I am looking to pick up a 1986 N/A that I found on the side of the road. It appears that the only major problem with the car is non-working digital gauges. The owner of the car says that it had an aftermarket radio previously and he decided to reinstall a factory radio. He claims that after he put it back together with the factory radio the gauge cluster quit working. 

I'm assuming the power supply or cluster could have failed at just the right time to be blamed on the radio install.
But, does anybody know if the radio or climate control wiring is tied into the gauge cluster and how I could remedy this problem?


----------



## smj999smj (Jan 1, 2006)

Most of the time when the digital dash fails it's due to melted solder points in the digital dash control unit, or "power unit," as it's sometimes called. I would remove the power unit for the digital dash and open it up for inspection of the circuit boards. Bad solder joints can be re-soldered.


----------



## i r teh noobz (Apr 26, 2007)

They also have problems with the pins losing contact to the dash and power supply. Some have had luck bending the pins with a small pick to improve contact. Smack the dash in a few spots and see if turns on.

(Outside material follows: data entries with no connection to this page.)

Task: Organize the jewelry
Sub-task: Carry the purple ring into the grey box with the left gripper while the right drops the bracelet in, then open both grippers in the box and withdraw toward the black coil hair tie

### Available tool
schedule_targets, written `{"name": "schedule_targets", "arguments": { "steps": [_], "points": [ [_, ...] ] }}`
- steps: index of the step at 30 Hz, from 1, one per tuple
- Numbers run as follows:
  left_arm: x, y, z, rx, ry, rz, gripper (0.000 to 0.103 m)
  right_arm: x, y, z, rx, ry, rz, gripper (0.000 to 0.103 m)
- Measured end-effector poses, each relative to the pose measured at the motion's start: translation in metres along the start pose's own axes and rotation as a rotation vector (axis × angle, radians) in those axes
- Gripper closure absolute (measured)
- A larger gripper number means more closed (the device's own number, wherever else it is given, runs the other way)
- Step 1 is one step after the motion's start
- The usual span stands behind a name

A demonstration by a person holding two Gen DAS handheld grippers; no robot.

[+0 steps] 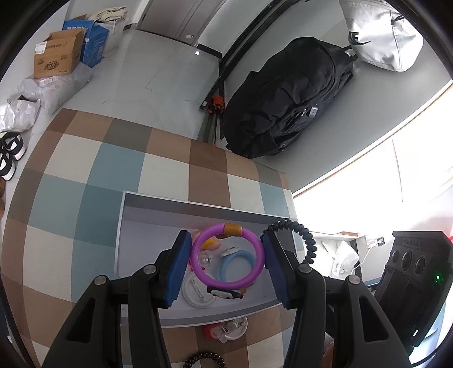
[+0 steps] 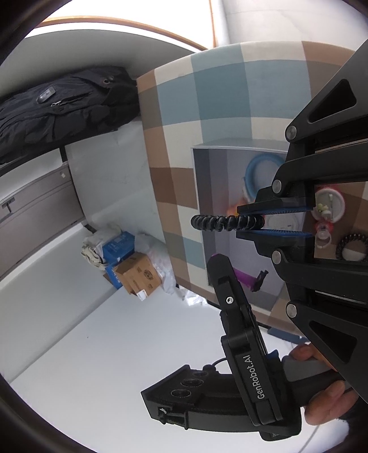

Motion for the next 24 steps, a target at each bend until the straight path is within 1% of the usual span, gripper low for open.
{"name": "schedule_targets", "arguments": {
  "steps": [2,4,5,7,8,9,10,12,14,15,16,18,20,22,24],
  "points": [
    [0.0,0.0,0.001,0.007,-0.002,-0.001,0.056,0.001,0.0,0.0,-0.002,-0.002,-0.001,0.095],
    [-0.001,0.0,0.003,0.025,-0.02,0.003,0.055,0.002,0.001,0.0,-0.001,-0.006,-0.006,0.094],
    [-0.002,0.001,0.004,0.034,-0.034,0.011,0.055,0.004,0.002,-0.001,-0.003,-0.009,-0.013,0.091],
    [-0.003,0.001,0.006,0.058,-0.064,0.024,0.054,0.008,0.002,-0.003,-0.014,-0.007,-0.024,0.091],
    [-0.004,0.001,0.006,0.068,-0.076,0.028,0.054,0.01,0.002,-0.004,-0.025,-0.004,-0.03,0.088],
    [-0.003,0.001,0.006,0.074,-0.077,0.028,0.05,0.012,0.002,-0.006,-0.033,0.001,-0.034,0.082],
    [-0.002,0.001,0.005,0.075,-0.08,0.024,0.041,0.015,0.003,-0.007,-0.044,0.008,-0.041,0.079],
    [0.004,0.001,0.002,0.066,-0.093,-0.009,0.036,0.021,0.003,-0.01,-0.058,0.007,-0.06,0.062],
    [0.009,0.002,-0.002,0.05,-0.089,-0.027,0.031,0.027,0.004,-0.011,-0.058,-0.006,-0.084,0.053],
    [0.01,0.002,-0.003,0.045,-0.082,-0.028,0.03,0.03,0.004,-0.011,-0.056,-0.012,-0.096,0.048],
    [0.01,0.002,-0.003,0.044,-0.077,-0.029,0.029,0.032,0.004,-0.012,-0.055,-0.017,-0.105,0.046],
    [0.01,0.001,-0.002,0.052,-0.067,-0.021,0.029,0.035,0.004,-0.012,-0.058,-0.019,-0.115,0.033],
    [0.01,0.0,-0.001,0.053,-0.052,-0.016,0.029,0.037,0.004,-0.012,-0.053,-0.022,-0.118,0.03],
    [0.012,-0.002,-0.002,0.036,-0.027,-0.024,0.029,0.039,0.003,-0.01,-0.041,-0.028,-0.122,0.024],
    [0.016,-0.004,-0.004,0.008,0.014,-0.05,0.029,0.041,0.002,-0.007,-0.022,-0.039,-0.135,0.012]
  ]
}}
Point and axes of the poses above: each gripper's, at about its wrist camera, not at the fingertips, and x roughly against the way its jaws point, z to its left, y to its top, the point moved 1 cm from there along -x, roughly the way its jaws point, and after that the axes turned 1 degree about -x, right-handed, at the moved point
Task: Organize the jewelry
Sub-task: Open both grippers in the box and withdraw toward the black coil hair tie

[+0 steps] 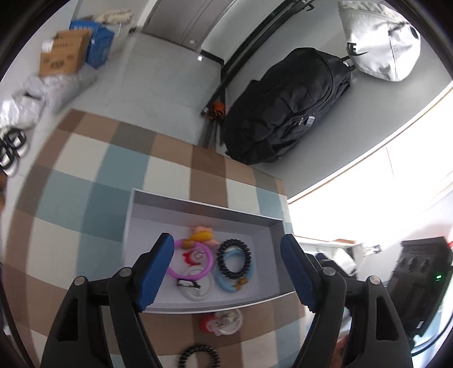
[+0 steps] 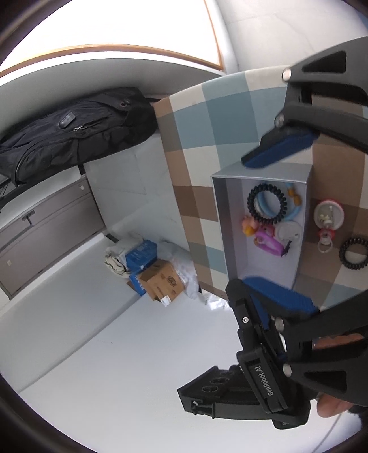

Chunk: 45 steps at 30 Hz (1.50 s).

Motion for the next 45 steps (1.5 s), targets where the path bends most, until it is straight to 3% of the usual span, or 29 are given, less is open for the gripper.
{"name": "schedule_targets", "arguments": {
  "steps": [3,8,22,30,33,37,45],
  "points": [
    [0.006,-0.002,-0.002,-0.03,0.037,-0.028,0.029,0.005,-0.001,0.004,0.034,-0.014,-0.023,0.004],
    [0.018,-0.009,-0.006,-0.079,0.098,-0.074,0.029,0.013,-0.004,0.007,0.059,-0.028,-0.043,0.0],
    [0.038,-0.039,-0.017,-0.21,0.201,-0.135,0.029,0.032,-0.021,0.015,0.155,-0.078,-0.079,0.0],
    [0.046,-0.055,-0.015,-0.221,0.219,-0.13,0.028,0.04,-0.034,0.013,0.18,-0.124,-0.075,0.0],
    [0.056,-0.063,-0.014,-0.213,0.19,-0.146,0.028,0.043,-0.039,0.012,0.185,-0.134,-0.078,0.0],
    [0.061,-0.071,-0.015,-0.24,0.207,-0.151,0.017,0.045,-0.048,0.013,0.209,-0.145,-0.074,0.0],
    [0.047,-0.093,-0.007,-0.243,0.201,-0.059,0.017,0.045,-0.061,0.017,0.238,-0.146,-0.054,0.0]
  ]
}}
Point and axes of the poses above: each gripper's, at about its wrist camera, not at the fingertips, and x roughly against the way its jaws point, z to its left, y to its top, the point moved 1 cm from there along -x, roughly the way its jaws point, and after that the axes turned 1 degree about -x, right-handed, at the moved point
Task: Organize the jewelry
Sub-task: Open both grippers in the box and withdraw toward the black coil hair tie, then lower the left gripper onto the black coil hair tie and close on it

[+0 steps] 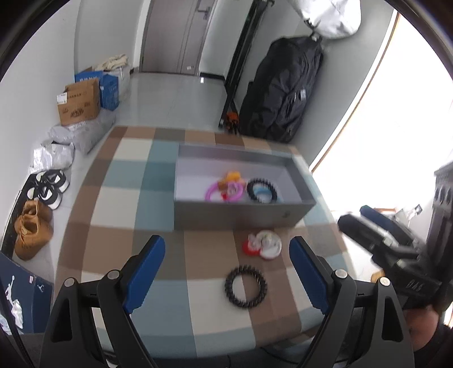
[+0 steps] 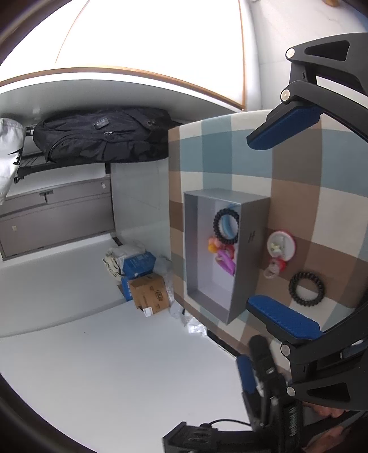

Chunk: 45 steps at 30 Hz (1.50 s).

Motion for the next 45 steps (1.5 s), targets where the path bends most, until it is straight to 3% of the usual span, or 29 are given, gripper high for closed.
{"name": "schedule_targets", "arguments": {
  "steps": [14,21,30,36,41,43,45],
  "points": [
    [-0.019,-0.028,-0.019,-0.065,-0.018,0.113,0.017,-0.002,-0.007,-0.003,-0.021,-0.019,0.04,0.0],
    [-0.032,-0.044,-0.039,-0.181,0.031,0.157,0.017,0.0,-0.008,-0.012,-0.043,-0.03,0.059,0.0],
    [-0.042,-0.051,-0.035,-0.155,0.103,0.213,0.017,0.002,-0.009,-0.014,-0.045,-0.026,0.065,0.0],
    [-0.044,-0.05,-0.035,-0.168,0.132,0.195,0.017,0.004,-0.007,-0.015,-0.035,-0.037,0.057,0.0],
    [-0.047,-0.047,-0.041,-0.212,0.132,0.182,0.039,0.005,-0.008,-0.02,-0.059,-0.036,0.061,0.0],
    [-0.046,-0.045,-0.042,-0.22,0.121,0.177,0.058,0.003,-0.008,-0.021,-0.061,-0.036,0.067,0.0],
    [-0.046,-0.044,-0.041,-0.214,0.11,0.181,0.061,0.003,-0.008,-0.02,-0.06,-0.033,0.07,0.0]
  ]
}}
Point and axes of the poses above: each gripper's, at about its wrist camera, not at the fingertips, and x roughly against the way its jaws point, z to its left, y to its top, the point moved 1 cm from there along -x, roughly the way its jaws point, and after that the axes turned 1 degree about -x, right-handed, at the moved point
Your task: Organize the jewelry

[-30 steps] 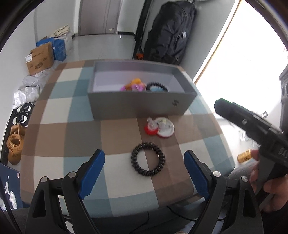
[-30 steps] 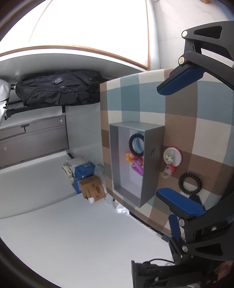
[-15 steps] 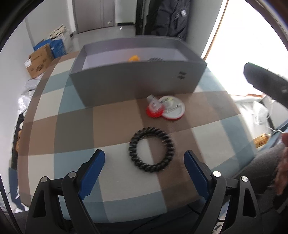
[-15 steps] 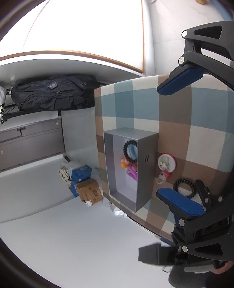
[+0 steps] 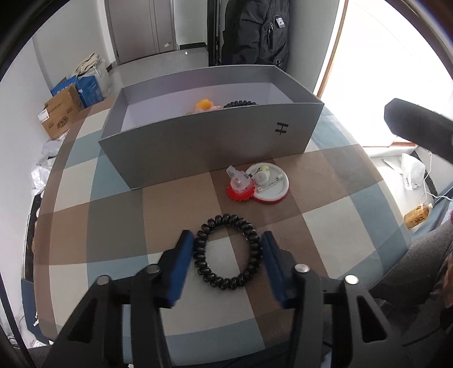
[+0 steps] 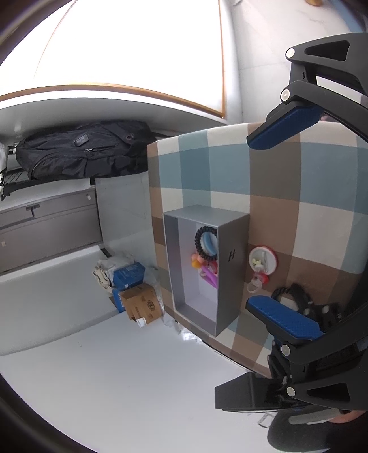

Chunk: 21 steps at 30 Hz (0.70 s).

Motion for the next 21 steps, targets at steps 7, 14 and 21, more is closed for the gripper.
{"name": "schedule_targets", "arguments": {
  "steps": [7,14,21],
  "points": [
    [0.002,0.006,0.016,0.072,-0.091,0.008,0.065,-0.006,-0.001,0.008,0.027,0.024,0.018,0.0],
    [0.025,0.016,0.035,0.191,-0.17,-0.036,0.066,-0.015,-0.002,0.016,0.027,0.064,0.061,0.0],
    [0.069,0.032,0.061,0.289,-0.223,-0.188,0.066,-0.023,-0.005,0.024,0.037,0.106,0.08,0.001]
  ]
}}
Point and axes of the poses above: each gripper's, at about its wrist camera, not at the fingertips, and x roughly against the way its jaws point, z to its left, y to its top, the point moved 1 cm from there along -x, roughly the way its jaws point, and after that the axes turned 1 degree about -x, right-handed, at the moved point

When my old dash failed, a heat gun to the power supply fixed it right up.




Xenonz31.com has service manuals for download.


----------



## sleeperZ (Nov 5, 2012)

Thanks. And you're sure there's no possible way the stereo wiring could have any effect on the gauges? I'm going to drive the car on Friday and hopefully bring it home. I had an 84 and went through quite a bit of hell with the gauges but I think I understand it all now.


----------



## i r teh noobz (Apr 26, 2007)

ZBUM's Nissan Z31 300ZX Aftermarket Stereo Installation Guide

Maybe use that list and a service manual to confirm, but I've never had dash issues from changing my radio (3 Z31s so far).


----------